富士通ブランドのデジタコを検討するなら、まず自社の運行形態と記録義務を整理し、型式指定デジタコが必要か後付けテレマティクスで足りるかを判断した上で、販売店に製造元・サポート体制・通信方式を書面で開示させ、デモ機で実車テストを行い、補助金・助成金の対象機種かを確認し、契約前に保守契約の内容を詰める流れが基本になる。順番を飛ばさないことが肝心だ。

導入後は、点呼時のデジタコ記録確認・月次のCSVバックアップ・燃料費との突合・拘束時間の月次集計・故障時の対応手順を運用ルール化する必要があり、デジタコは導入して終わりではなく、記録の正確性と継続性を維持する仕組みづくりまで含めて現場の実務を支える。機器の選定より、運用の継続のほうが難しい場面もある。

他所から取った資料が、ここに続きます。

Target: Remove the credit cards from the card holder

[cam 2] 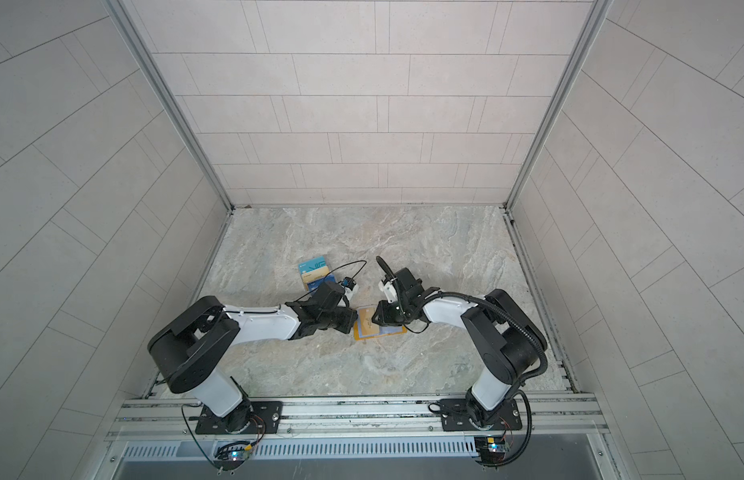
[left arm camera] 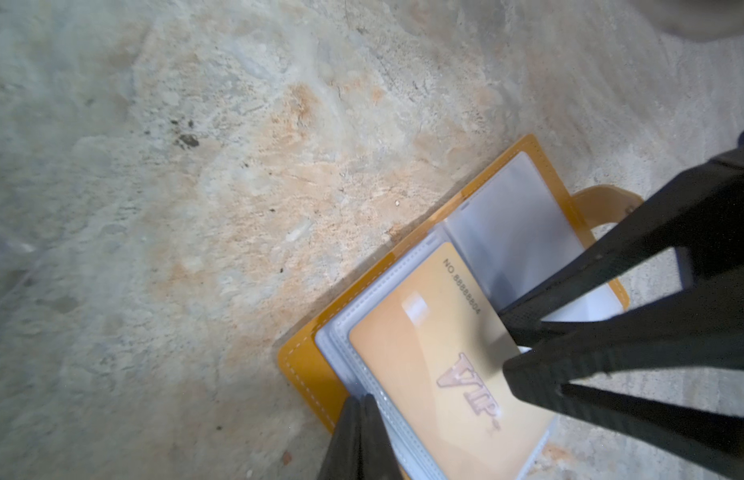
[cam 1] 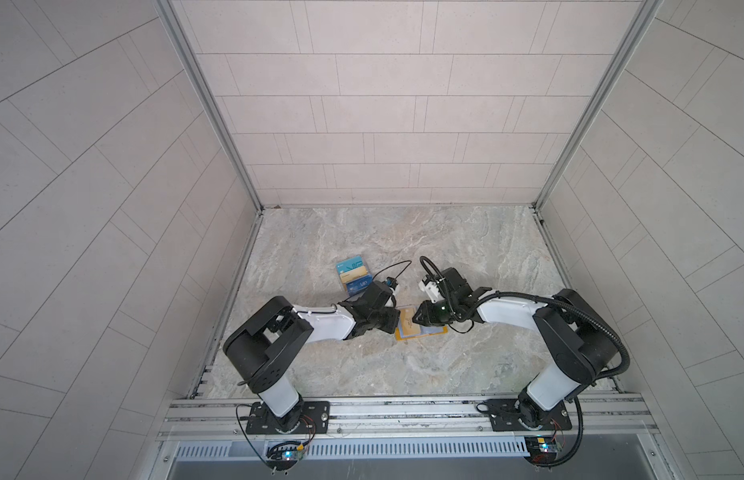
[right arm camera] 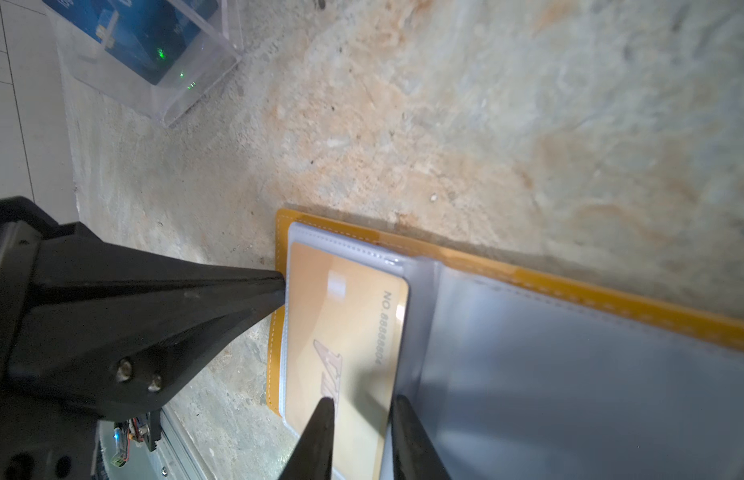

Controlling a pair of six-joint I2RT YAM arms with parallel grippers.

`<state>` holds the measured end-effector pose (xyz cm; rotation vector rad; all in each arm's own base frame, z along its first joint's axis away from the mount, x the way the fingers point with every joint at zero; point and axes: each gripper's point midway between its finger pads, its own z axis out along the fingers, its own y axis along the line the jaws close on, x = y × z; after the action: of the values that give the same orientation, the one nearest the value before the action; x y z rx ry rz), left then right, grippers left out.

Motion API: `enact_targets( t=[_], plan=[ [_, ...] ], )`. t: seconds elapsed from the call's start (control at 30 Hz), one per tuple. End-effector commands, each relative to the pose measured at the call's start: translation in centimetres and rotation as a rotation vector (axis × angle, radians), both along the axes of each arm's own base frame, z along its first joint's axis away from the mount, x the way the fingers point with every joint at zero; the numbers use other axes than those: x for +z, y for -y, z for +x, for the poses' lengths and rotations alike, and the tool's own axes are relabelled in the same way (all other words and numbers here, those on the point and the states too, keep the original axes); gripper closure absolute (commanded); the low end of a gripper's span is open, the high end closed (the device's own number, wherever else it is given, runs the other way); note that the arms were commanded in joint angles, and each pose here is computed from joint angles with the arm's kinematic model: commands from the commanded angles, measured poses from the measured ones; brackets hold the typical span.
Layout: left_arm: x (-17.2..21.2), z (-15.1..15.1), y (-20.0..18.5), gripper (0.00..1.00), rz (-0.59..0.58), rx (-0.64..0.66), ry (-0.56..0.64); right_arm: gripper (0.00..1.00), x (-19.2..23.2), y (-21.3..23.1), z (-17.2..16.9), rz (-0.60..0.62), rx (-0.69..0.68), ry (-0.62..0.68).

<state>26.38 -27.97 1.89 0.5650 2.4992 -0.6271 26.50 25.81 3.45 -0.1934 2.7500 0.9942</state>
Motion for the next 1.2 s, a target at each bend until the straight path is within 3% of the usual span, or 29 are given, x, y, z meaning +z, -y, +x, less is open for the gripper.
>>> enact_targets(
  t=[0.0, 1.17],
  plan=[
    [-1.5, -0.8, -0.6, 0.94, 0.058, -0.014, -0.038, 0.74, 0.4, -0.7, -0.2, 0.052, 0.009, -0.012],
    [-2.5, -1.5, -1.3, 0.98, 0.066, 0.004, -0.065, 0.78, 3.3, -1.7, 0.7, 0.248, -0.025, -0.008]
  ],
)
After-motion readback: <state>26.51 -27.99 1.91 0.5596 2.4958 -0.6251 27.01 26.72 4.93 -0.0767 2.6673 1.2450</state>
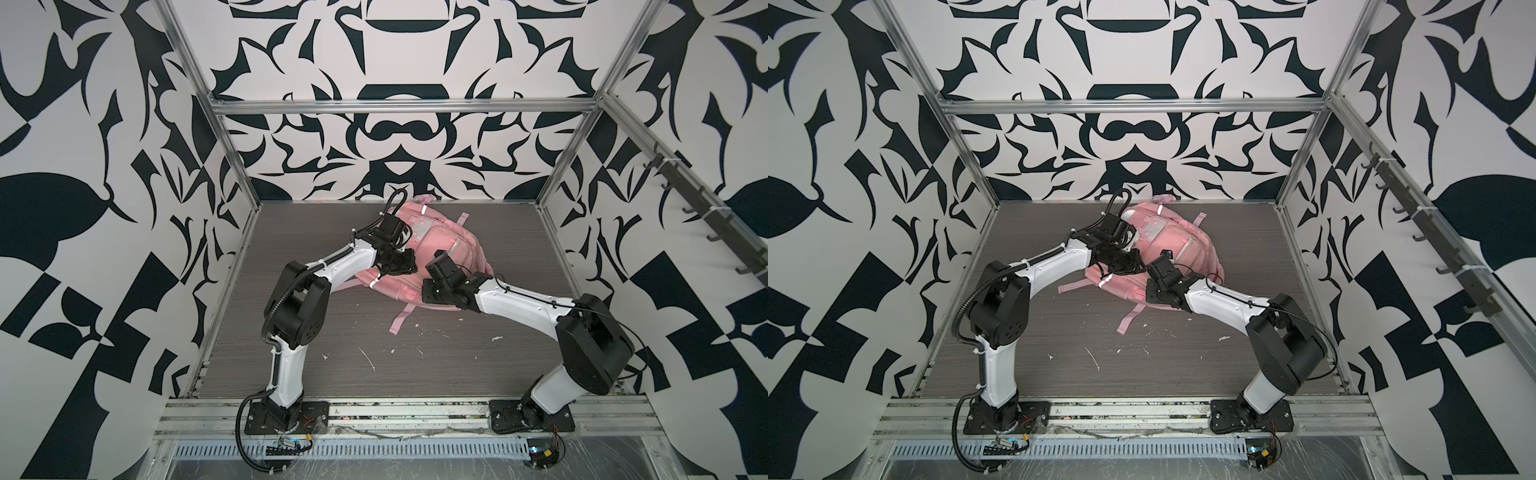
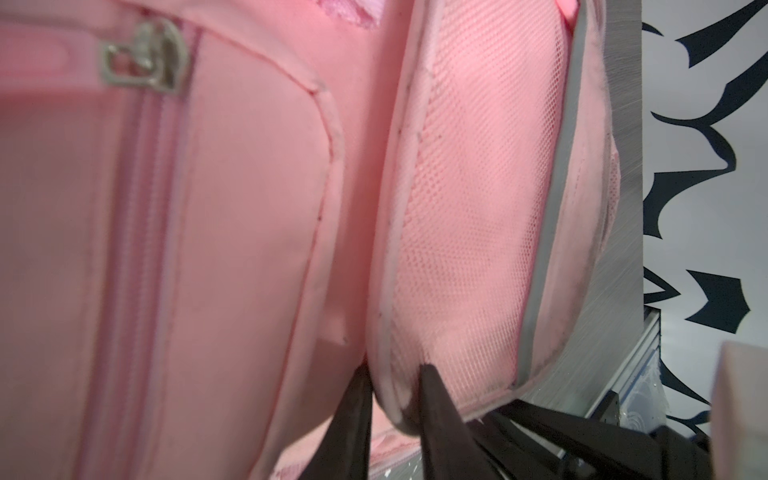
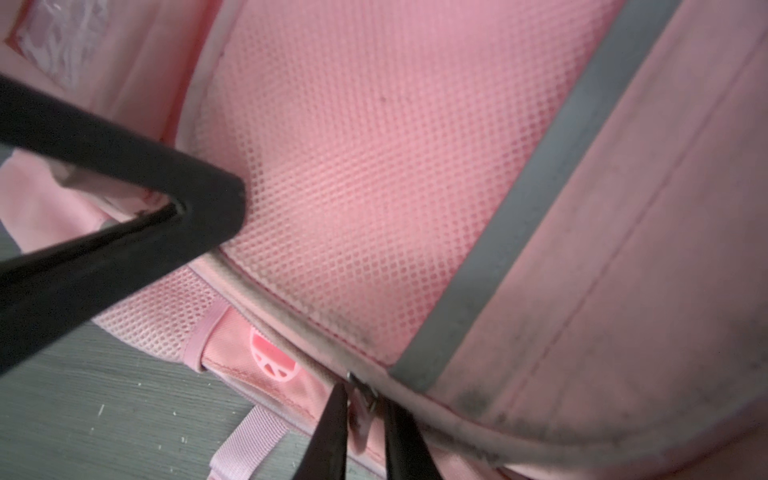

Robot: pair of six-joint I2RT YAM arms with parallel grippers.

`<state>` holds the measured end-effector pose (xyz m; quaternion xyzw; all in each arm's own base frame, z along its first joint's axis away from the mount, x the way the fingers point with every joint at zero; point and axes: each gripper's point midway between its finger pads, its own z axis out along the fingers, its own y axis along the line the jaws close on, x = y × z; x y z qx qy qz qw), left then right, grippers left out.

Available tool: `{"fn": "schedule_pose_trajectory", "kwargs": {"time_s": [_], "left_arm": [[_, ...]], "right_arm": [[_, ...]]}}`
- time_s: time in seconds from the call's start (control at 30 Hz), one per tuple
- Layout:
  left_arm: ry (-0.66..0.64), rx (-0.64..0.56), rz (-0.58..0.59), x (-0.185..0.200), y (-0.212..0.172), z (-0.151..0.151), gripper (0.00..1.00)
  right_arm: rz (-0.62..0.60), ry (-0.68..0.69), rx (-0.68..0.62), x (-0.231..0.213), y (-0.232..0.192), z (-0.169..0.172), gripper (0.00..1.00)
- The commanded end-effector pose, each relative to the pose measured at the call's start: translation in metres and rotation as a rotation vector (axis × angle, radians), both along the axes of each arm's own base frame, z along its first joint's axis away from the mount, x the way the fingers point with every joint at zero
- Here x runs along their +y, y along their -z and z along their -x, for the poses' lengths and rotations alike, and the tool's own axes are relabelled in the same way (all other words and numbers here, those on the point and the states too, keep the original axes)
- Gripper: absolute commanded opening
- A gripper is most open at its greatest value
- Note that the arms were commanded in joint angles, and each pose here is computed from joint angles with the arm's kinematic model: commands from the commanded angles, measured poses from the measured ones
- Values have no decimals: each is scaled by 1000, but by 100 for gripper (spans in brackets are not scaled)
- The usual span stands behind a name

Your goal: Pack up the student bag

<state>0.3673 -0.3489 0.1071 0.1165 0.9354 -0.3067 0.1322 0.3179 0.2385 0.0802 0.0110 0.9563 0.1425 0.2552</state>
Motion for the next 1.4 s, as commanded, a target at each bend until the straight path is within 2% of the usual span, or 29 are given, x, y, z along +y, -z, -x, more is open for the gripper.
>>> {"fn": "schedule_pose_trajectory", "kwargs": {"time_s": [0.0, 0.23, 0.43, 0.63, 0.77, 1.07, 1.37], "left_arm": [[5, 31, -14, 3, 10, 8, 24], [-17, 33, -23, 12, 10, 3, 21], [-36, 40, -36, 24, 13, -3, 10], [-59, 51, -52, 37, 20, -5, 5], [-74, 47, -55, 47, 19, -6, 4], [-112, 33, -70, 73, 15, -8, 4], [-139, 24, -75, 84, 12, -14, 4]], "right_arm": [[-30, -4, -37, 8, -16, -7, 13], [-38, -21, -29, 5, -15, 2, 0], [-25, -32, -22, -4, -14, 13, 0], [40, -55, -8, -20, -8, 23, 0], [77, -52, 11, -38, -3, 25, 0], [45, 36, 10, -84, -13, 14, 0], [3, 37, 44, -79, -2, 9, 0]]}}
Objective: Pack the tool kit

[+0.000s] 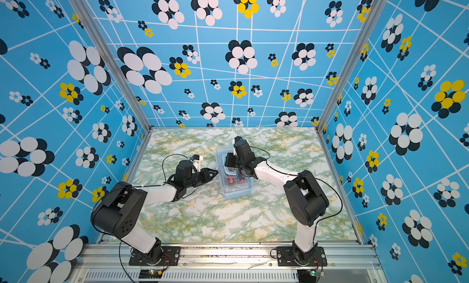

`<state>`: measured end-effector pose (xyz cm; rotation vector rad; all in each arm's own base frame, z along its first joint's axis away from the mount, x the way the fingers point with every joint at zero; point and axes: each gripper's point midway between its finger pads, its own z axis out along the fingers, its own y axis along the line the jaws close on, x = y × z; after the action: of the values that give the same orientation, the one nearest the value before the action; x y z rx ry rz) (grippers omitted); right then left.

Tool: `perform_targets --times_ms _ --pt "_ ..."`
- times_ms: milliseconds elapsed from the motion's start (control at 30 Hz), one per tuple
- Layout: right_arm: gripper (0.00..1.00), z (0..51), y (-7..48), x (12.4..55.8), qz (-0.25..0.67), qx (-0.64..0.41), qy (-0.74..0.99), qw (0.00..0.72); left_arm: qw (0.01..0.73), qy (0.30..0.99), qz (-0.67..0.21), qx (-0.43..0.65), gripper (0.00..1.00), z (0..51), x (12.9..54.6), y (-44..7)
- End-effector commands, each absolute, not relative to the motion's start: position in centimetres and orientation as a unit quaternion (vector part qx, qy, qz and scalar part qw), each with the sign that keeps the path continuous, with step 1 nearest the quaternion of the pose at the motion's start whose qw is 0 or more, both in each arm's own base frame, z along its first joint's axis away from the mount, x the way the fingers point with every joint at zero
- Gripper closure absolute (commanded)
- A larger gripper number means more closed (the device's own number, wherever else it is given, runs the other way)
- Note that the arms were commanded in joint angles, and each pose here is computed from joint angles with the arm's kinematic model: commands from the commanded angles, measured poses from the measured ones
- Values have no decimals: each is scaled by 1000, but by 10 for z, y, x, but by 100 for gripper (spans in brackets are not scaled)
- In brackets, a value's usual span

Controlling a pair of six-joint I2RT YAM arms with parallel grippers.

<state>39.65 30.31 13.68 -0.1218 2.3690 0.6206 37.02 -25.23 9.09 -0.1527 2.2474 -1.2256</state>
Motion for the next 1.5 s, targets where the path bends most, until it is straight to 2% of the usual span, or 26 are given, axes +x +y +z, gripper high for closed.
perform_targets --times_ms 0,267,367,533,800,1133,1167,1267,1467 --pt "100 58 317 347 245 -80 946 196 255 855 -448 -64 71 70 361 -248" --pt "100 6 310 320 235 -66 963 112 252 856 -447 -65 77 66 363 -246" --pt "100 -1 305 315 230 -58 966 106 250 854 -451 -61 78 67 362 -248" --pt "100 -6 306 311 236 -51 966 98 246 853 -457 -61 71 70 356 -248" --pt "100 -8 304 311 228 -55 967 97 238 857 -451 -68 72 60 339 -241" --pt "100 -4 302 316 218 -57 969 106 250 874 -410 -79 80 61 336 -225" --pt "100 -4 302 317 217 -57 969 106 250 875 -407 -76 78 62 336 -225" --pt "100 -4 302 318 214 -59 969 107 252 874 -411 -61 64 69 337 -229" --pt "100 -3 301 320 209 -57 970 111 254 888 -379 -53 66 72 343 -229"
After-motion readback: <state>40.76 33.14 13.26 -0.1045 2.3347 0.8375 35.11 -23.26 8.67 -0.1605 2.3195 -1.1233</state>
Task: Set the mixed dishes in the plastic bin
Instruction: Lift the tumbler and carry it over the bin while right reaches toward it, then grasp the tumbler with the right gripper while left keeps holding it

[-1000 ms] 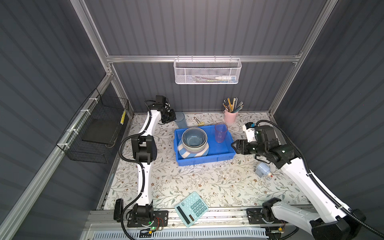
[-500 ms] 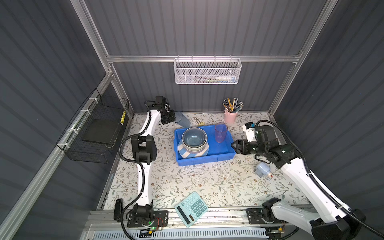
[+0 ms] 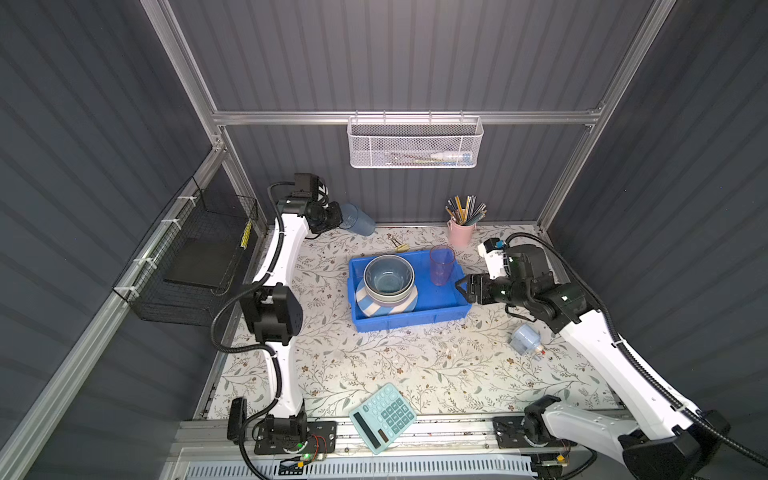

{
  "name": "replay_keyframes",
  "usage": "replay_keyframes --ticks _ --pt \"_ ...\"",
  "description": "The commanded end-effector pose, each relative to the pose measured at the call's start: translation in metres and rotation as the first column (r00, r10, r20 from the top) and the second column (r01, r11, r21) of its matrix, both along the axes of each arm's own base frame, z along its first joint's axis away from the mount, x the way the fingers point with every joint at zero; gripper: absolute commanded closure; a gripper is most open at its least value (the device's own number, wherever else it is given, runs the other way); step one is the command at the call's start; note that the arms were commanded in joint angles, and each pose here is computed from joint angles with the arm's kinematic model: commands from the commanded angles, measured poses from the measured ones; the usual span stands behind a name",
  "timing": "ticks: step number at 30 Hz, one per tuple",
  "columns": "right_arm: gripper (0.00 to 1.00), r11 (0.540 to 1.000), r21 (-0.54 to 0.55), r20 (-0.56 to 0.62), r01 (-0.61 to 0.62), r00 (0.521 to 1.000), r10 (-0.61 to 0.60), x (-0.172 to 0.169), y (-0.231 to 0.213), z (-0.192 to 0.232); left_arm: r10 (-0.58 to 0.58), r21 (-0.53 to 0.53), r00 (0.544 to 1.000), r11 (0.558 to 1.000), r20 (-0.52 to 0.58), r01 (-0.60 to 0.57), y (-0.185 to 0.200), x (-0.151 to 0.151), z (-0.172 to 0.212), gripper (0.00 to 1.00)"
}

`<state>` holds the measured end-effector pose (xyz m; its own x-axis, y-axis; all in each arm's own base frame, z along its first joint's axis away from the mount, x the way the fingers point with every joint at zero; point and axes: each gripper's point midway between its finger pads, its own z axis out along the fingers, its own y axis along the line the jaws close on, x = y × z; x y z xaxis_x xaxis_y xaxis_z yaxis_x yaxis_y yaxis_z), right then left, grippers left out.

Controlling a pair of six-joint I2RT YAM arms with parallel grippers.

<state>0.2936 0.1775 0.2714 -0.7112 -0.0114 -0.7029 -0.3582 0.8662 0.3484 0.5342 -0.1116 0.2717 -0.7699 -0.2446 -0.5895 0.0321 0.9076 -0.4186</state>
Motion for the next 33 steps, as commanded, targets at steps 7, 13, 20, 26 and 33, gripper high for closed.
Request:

2026年6月時点の全国平均軽油価格は158.8円/L(前週比+0.3円、1週連続上昇)で、燃料費の変動が運賃交渉と配車計画に影響を及ぼす。デジタコで燃費データを蓄積すれば、燃料サーチャージの根拠資料として荷主との交渉材料になる。ただし、軽油価格は地域・給油所により異なるため、自社の給油実績と照らし合わせて試算する前提だ。ここは数字の使い方が問われる。

まずは、現在使っているデジタコの型番・通信方式・クラウドの運営主体を確認し、3G通信モジュールが残っていないかを点検する必要があり、3G通信はすでに終了しているため、該当機種があればLTE対応機への交換を急ぎたい。次に、富士通フロンテック・富士通クラウドテクノロジーズ・販売代理店の3者に見積もりを依頼し、製造元・サポート窓口・保守契約の範囲を比較する。さらに、デモ機で実車テストを行い、CSV出力の項目と形式を既存システムと照合し、補助金の対象機種かを国土交通省または都道府県トラック協会で確認して、申請期限に間に合うよう導入計画を前倒しする。